American Mary (2013)

American Mary first published by Little White Lies

American Mary opens with fragmented images of a turkey. If this is a selfconscious expression of anxiety from writers/directors Jen and Sylvia Soska – whose amiably grindhouse-aping debut Dead Hooker In A Trunk might easily have been overlooked for plucking and stuffing – the twin sisters can put their worries to rest. For American Mary, though similarly transgressive in spirit, is miles ahead in quality and craft.

The turkey is also an iconic symbol of America’s foundational values – although here, the bird is not being sliced up for a Thanksgiving dinner, but stitched back together into an avian Frankenstein’s monster. Likewise the Soskas are taking a knife to the corpus of American myths and perversely modifying the severed parts into a wholly new kind of cinematic creature. American Mary may be very entertaining, but it also leaves viewers with plenty to dissect, right from the first word of its provocative title.

The person reconstituting said turkey is Mary Mason (the astonishing Katharine Isabelle), a medical student in Aberdeen, Washington, who is practicing her surgical skills at home. In many ways, Mary embodies the American dream, warts and all: on the one hand she is hard-working, ambitious, talented and naturalised (her family comes from Budapest); while on the other she is debt-ridden and entering a male-dominated professional world that regards her as a plaything for abuse and exploitation.

Unable to pay her mounting bills, she turns to the seedy Bourbon-A-Go-Go to get work as a stripper. But seeing her résumé, club owner Billy Barker (Antonio Cupo) instead offers her a one-off, cash-in-hand gig to perform some illegal surgery down in the basement. Soon Bourbon-A-Go-Go dancer and surgically enhanced Betty Boop look-alike Beatress (Tristan Risk) is introducing Mary to Ruby RealGirl (Paula Lindberg), a wealthy fashion designer who desires “an unconventional operation… for cosmetic purposes.”

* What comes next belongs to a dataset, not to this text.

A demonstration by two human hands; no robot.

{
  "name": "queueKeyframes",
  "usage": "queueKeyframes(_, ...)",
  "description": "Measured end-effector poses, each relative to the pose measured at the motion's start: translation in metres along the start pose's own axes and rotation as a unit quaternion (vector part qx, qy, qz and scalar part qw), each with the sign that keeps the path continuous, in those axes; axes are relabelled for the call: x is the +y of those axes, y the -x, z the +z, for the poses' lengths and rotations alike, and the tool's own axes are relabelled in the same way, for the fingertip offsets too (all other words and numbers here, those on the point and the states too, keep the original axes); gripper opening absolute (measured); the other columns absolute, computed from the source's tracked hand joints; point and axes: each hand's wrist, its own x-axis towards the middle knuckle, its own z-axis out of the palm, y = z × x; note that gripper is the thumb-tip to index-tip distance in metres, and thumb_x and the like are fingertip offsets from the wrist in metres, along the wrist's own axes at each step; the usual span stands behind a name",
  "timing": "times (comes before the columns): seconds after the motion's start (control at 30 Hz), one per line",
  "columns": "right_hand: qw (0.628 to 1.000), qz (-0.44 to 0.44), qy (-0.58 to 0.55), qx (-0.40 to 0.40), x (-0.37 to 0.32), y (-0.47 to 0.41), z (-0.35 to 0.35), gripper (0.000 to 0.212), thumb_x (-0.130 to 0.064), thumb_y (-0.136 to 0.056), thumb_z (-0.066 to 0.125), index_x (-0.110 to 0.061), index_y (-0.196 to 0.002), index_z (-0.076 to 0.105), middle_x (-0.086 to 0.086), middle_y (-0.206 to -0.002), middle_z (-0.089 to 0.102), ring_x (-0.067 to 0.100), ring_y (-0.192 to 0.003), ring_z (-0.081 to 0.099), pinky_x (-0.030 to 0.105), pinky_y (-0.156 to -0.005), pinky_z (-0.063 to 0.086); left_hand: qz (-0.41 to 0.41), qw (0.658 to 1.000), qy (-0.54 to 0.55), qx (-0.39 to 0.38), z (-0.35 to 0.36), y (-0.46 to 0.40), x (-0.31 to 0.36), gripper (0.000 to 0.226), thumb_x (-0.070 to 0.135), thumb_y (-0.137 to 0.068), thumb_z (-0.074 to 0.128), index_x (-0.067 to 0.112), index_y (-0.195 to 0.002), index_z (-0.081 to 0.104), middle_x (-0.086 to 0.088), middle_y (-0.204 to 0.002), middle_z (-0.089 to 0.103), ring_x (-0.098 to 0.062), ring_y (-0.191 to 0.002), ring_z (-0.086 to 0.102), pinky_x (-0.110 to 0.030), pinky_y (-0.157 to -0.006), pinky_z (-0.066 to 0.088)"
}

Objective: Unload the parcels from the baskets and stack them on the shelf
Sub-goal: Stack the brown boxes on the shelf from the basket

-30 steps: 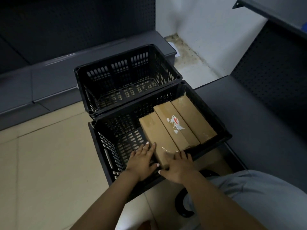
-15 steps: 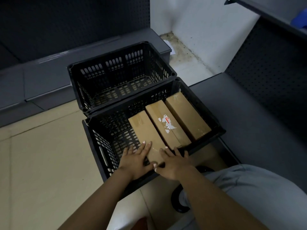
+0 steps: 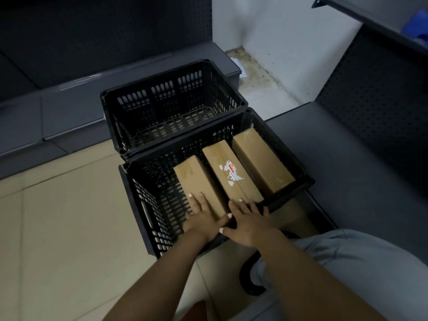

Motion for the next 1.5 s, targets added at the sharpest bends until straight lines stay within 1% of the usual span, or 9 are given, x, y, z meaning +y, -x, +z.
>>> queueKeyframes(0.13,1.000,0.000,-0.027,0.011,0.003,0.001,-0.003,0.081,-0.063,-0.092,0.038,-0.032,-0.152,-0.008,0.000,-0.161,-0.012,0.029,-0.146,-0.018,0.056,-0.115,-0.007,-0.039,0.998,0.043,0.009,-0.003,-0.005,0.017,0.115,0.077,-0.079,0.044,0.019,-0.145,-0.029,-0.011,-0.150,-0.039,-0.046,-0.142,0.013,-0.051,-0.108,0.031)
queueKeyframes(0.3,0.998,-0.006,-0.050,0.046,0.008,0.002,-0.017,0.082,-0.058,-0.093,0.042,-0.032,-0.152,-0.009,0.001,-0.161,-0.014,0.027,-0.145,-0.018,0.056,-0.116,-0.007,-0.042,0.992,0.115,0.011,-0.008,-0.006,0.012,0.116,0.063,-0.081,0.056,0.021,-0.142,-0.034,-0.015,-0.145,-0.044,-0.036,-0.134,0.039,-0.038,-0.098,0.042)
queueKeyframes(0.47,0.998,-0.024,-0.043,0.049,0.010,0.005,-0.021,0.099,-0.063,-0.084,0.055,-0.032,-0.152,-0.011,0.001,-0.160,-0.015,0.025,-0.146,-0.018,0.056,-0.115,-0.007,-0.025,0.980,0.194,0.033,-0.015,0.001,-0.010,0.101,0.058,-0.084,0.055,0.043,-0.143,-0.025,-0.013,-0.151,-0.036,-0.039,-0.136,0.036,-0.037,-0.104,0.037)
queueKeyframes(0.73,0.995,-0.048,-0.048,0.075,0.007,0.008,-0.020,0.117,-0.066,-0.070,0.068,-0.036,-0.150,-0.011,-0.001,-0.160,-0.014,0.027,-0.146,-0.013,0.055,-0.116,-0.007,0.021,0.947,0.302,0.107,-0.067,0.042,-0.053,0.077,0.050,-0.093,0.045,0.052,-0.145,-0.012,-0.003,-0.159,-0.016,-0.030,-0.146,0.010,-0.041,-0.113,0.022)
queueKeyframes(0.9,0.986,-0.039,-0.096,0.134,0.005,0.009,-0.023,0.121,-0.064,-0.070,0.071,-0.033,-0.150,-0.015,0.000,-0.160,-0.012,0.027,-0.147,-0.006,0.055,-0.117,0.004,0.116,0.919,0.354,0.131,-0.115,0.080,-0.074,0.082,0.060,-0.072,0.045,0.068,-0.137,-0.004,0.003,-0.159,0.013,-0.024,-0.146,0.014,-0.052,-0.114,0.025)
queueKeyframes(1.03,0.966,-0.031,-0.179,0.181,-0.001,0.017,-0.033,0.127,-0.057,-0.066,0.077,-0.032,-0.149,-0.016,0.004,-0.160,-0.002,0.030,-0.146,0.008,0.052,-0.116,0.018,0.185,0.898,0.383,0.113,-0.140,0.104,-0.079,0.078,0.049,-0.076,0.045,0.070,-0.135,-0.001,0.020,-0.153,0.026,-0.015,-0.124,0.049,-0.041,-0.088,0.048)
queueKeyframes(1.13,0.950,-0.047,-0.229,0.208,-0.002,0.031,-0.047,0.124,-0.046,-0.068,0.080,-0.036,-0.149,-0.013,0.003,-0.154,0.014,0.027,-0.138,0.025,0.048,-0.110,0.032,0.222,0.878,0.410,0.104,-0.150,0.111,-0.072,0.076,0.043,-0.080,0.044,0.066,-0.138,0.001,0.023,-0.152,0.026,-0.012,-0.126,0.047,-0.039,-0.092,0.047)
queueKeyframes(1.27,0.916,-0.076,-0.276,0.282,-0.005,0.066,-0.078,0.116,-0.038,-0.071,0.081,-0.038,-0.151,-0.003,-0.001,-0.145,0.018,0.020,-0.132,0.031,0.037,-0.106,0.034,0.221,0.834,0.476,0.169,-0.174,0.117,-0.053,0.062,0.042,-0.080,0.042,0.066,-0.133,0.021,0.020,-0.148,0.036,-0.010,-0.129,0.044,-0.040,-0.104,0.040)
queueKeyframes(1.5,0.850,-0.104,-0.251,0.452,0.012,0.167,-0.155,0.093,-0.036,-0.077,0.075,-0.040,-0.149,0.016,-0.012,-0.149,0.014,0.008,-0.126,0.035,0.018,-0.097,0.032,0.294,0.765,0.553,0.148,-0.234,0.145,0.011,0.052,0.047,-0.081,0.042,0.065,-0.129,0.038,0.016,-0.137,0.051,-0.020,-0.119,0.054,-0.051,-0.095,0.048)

And so Mary discovers the murky community of extreme body modification fanatics. Horrifically objectified and betrayed by her more ‘respectable’ medical fraternity, Mary begins, not unlike the Soskas themselves, to carve a niche for herself in an alternative, underground movement that gradually allows her to achieve independence. Mary is on a strange, twisted journey, reinventing herself and reconfiguring others.

Her very elusiveness as a character, expertly modulated by Isabelle, is reflected in the film’s chimerical form, lopping off the extremities from romance, revenger’s tragedy, body horror and road movie and stitching them all back together into a feminist rite of passage and a satirical surgical strike against the American dream. And here, as in Tod Browning’s Freaks (1932), ‘normal’ society is shown in a rather dim light from the perspective of the sideshow attractions.